■ ACTION ITEM
Transcribe the data underneath exactly, keeping every word in place.

■ WORKING DATA
——

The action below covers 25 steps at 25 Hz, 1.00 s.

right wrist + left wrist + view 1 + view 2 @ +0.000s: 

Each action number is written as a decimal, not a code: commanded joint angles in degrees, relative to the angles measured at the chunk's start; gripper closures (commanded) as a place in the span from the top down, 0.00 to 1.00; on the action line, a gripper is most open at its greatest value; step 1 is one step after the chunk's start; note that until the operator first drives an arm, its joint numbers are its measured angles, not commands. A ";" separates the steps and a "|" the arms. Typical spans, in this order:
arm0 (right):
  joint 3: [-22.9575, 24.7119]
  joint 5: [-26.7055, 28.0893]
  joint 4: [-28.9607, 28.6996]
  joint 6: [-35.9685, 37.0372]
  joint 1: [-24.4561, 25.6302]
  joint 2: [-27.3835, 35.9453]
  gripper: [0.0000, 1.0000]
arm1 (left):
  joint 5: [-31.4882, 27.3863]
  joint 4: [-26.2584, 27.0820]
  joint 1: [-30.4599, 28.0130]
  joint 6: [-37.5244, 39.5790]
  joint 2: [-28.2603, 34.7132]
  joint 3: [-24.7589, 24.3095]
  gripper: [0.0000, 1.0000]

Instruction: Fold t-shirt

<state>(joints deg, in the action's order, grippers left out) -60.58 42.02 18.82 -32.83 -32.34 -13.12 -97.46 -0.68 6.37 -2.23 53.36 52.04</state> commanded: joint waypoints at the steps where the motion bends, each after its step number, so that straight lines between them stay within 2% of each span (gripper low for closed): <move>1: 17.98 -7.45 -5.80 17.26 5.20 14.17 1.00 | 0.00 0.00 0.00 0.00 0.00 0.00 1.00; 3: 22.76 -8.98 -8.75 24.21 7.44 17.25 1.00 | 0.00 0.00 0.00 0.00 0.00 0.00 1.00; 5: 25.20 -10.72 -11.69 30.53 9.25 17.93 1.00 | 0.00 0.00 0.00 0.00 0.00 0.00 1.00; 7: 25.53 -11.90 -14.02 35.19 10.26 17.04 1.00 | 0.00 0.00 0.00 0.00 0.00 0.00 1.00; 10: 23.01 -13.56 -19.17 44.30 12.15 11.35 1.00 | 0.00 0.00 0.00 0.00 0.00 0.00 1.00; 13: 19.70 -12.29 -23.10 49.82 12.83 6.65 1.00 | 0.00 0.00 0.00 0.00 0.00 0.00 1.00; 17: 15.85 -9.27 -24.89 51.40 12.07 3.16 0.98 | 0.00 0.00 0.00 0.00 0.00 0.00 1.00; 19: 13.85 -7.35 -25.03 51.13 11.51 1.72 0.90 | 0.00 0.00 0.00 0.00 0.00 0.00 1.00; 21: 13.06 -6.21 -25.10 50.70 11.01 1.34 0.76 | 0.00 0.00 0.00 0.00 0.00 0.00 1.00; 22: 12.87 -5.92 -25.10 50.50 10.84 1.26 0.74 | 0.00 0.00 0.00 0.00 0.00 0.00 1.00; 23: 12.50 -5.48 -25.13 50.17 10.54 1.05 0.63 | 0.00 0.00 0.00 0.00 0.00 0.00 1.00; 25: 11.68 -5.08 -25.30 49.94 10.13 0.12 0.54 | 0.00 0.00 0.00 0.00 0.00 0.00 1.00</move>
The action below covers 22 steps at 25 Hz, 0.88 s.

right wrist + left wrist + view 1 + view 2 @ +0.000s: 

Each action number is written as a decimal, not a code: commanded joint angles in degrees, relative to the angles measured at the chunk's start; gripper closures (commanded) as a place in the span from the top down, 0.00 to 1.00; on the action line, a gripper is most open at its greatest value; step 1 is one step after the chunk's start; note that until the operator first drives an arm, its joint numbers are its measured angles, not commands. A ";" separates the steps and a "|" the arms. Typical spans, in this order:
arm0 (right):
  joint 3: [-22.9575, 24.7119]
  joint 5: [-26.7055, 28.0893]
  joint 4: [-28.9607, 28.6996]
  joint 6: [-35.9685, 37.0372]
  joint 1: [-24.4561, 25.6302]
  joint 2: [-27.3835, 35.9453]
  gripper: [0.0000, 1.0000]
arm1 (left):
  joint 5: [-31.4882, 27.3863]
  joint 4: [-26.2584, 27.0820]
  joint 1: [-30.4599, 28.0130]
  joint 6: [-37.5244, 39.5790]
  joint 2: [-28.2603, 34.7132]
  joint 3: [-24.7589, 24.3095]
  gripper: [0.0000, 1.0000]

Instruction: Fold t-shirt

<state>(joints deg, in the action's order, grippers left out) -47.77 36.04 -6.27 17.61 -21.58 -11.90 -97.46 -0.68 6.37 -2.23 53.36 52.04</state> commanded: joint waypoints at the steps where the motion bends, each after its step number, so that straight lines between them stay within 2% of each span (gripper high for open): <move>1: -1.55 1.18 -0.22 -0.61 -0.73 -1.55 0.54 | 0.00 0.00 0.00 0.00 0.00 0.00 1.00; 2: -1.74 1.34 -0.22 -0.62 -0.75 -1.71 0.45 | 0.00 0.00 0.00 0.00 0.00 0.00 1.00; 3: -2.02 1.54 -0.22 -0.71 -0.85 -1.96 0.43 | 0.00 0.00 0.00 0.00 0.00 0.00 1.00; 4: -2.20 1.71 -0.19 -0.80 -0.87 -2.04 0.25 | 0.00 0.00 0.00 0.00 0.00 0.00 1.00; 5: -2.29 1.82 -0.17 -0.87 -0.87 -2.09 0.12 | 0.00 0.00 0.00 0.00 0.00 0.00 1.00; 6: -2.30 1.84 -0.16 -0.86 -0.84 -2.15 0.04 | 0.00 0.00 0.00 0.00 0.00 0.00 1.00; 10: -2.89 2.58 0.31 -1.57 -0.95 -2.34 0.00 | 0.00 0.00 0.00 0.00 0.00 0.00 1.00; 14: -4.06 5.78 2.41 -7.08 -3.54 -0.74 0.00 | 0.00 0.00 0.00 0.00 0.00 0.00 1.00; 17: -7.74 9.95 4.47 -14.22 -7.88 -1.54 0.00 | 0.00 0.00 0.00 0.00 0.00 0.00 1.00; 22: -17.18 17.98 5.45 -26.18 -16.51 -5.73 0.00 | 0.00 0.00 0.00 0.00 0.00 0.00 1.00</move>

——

■ RESPONSE TO THE TASK
The action below covers 25 steps at 25 Hz, 1.00 s.

right wrist + left wrist + view 1 + view 2 @ +0.000s: 

Each action number is written as a decimal, not a code: commanded joint angles in degrees, relative to the angles measured at the chunk's start; gripper closures (commanded) as a place in the span from the top down, 0.00 to 1.00; on the action line, a gripper is most open at its greatest value; step 1 is one step after the chunk's start; note that until the operator first drives an arm, its joint numbers are its measured angles, not commands. A ";" separates the steps and a "|" the arms. Typical spans, in this order:
arm0 (right):
  joint 3: [-22.9575, 24.7119]
  joint 5: [-26.7055, 28.0893]
  joint 4: [-28.9607, 28.6996]
  joint 6: [-35.9685, 37.0372]
  joint 1: [-24.4561, 25.6302]
  joint 2: [-27.3835, 35.9453]
  gripper: [0.0000, 1.0000]
arm1 (left):
  joint 5: [-31.4882, 27.3863]
  joint 4: [-26.2584, 27.0820]
  joint 1: [-30.4599, 28.0130]
  joint 6: [-37.5244, 39.5790]
  joint 2: [-28.2603, 34.7132]
  joint 3: [-24.7589, 24.3095]
  gripper: [0.0000, 1.0000]

Instruction: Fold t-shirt

<state>(joints deg, in the action's order, grippers left out) -60.58 42.02 18.82 -32.83 -32.34 -13.12 -97.46 -0.68 6.37 -2.23 53.36 52.04</state> commanded: joint waypoints at the steps where the motion bends, each after its step number, so that straight lines between them stay within 2% of each span (gripper low for closed): <move>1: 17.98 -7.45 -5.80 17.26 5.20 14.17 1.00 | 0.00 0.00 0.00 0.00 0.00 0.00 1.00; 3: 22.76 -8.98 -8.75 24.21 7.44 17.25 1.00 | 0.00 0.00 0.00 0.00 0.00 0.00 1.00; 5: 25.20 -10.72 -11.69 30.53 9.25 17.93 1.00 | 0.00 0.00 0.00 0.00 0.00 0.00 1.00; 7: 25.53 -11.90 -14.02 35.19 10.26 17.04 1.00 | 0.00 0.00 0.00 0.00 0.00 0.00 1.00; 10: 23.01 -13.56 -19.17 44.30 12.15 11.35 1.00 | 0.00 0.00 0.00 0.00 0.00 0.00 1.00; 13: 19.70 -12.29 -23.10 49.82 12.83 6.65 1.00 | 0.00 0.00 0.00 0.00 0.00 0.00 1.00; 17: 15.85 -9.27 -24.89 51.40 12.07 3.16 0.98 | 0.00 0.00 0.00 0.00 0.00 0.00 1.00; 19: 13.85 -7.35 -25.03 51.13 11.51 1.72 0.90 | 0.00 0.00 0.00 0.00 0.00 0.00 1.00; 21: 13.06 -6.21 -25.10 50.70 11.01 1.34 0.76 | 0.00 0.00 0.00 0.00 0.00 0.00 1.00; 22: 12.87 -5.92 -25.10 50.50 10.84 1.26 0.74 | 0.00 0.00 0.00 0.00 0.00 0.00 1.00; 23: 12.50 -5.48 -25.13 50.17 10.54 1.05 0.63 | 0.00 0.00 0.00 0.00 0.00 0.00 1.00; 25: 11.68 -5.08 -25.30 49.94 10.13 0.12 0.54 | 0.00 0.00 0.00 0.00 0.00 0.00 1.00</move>
The action below covers 22 steps at 25 Hz, 0.88 s.

right wrist + left wrist + view 1 + view 2 @ +0.000s: 

Each action number is written as a decimal, not a code: commanded joint angles in degrees, relative to the angles measured at the chunk's start; gripper closures (commanded) as a place in the span from the top down, 0.00 to 1.00; on the action line, a gripper is most open at its greatest value; step 1 is one step after the chunk's start; note that until the operator first drives an arm, its joint numbers are its measured angles, not commands. A ";" separates the steps and a "|" the arms. Typical spans, in this order:
arm0 (right):
  joint 3: [-22.9575, 24.7119]
  joint 5: [-26.7055, 28.0893]
  joint 4: [-28.9607, 28.6996]
  joint 6: [-35.9685, 37.0372]
  joint 1: [-24.4561, 25.6302]
  joint 2: [-27.3835, 35.9453]
  gripper: [0.0000, 1.0000]
arm1 (left):
  joint 5: [-31.4882, 27.3863]
  joint 4: [-26.2584, 27.0820]
  joint 1: [-30.4599, 28.0130]
  joint 6: [-37.5244, 39.5790]
  joint 2: [-28.2603, 34.7132]
  joint 3: [-24.7589, 24.3095]
  gripper: [0.0000, 1.0000]

Instruction: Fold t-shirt

<state>(joints deg, in the action's order, grippers left out) -47.77 36.04 -6.27 17.61 -21.58 -11.90 -97.46 -0.68 6.37 -2.23 53.36 52.04</state> commanded: joint waypoints at the steps where the motion bends, each after its step number, so that straight lines between them stay within 2% of each span (gripper high for open): <move>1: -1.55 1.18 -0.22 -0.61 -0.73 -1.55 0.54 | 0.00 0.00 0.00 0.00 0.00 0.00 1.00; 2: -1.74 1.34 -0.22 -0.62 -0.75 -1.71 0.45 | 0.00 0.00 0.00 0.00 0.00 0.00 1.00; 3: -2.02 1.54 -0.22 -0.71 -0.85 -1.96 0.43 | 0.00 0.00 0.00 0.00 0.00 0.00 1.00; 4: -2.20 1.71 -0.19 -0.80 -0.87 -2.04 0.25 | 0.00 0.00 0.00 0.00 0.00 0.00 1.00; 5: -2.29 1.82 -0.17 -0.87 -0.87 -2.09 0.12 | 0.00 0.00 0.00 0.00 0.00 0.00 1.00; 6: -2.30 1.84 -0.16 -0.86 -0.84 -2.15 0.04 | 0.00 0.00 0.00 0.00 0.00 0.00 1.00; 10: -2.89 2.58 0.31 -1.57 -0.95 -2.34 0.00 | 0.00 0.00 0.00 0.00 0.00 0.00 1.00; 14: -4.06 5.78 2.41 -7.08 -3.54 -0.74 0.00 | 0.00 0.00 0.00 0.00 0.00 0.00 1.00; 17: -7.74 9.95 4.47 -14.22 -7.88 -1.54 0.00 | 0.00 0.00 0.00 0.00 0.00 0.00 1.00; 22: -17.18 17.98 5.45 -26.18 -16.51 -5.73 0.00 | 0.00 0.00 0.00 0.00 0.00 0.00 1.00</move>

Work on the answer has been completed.